The expected response consists solely of the lines from the line with "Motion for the" through the last line of the material below, copied exactly.

** COLLECTED MATERIAL follows **

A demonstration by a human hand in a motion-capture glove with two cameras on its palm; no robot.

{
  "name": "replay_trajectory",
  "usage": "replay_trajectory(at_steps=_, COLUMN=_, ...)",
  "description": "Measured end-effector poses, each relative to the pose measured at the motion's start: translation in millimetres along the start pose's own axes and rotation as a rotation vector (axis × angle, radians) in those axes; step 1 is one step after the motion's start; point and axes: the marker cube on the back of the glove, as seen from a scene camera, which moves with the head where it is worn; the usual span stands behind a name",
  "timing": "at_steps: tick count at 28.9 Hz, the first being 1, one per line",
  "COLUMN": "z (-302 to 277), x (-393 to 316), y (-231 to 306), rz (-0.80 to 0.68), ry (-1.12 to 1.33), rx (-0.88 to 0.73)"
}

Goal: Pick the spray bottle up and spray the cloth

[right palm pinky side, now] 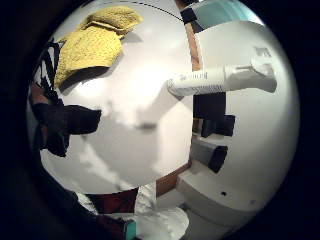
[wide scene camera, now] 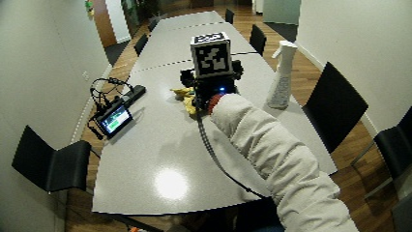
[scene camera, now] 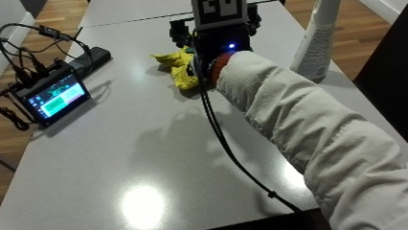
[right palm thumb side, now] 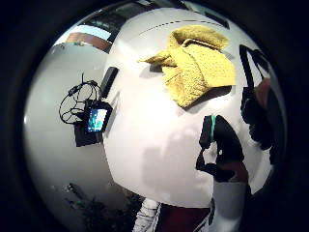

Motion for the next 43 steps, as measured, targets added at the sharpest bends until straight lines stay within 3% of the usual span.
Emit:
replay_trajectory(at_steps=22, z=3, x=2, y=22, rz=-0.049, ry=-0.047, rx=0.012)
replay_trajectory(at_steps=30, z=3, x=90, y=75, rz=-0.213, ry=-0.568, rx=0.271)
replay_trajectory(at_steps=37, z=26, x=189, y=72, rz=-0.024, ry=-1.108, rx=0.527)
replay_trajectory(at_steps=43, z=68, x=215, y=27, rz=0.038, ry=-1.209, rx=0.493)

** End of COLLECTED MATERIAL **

- _RESULT FOR THIS EXERCISE_:
Motion for the next 43 steps, as measured, targets added at the sharpest bends until straight lines stay within 3% of the usual span.
Emit:
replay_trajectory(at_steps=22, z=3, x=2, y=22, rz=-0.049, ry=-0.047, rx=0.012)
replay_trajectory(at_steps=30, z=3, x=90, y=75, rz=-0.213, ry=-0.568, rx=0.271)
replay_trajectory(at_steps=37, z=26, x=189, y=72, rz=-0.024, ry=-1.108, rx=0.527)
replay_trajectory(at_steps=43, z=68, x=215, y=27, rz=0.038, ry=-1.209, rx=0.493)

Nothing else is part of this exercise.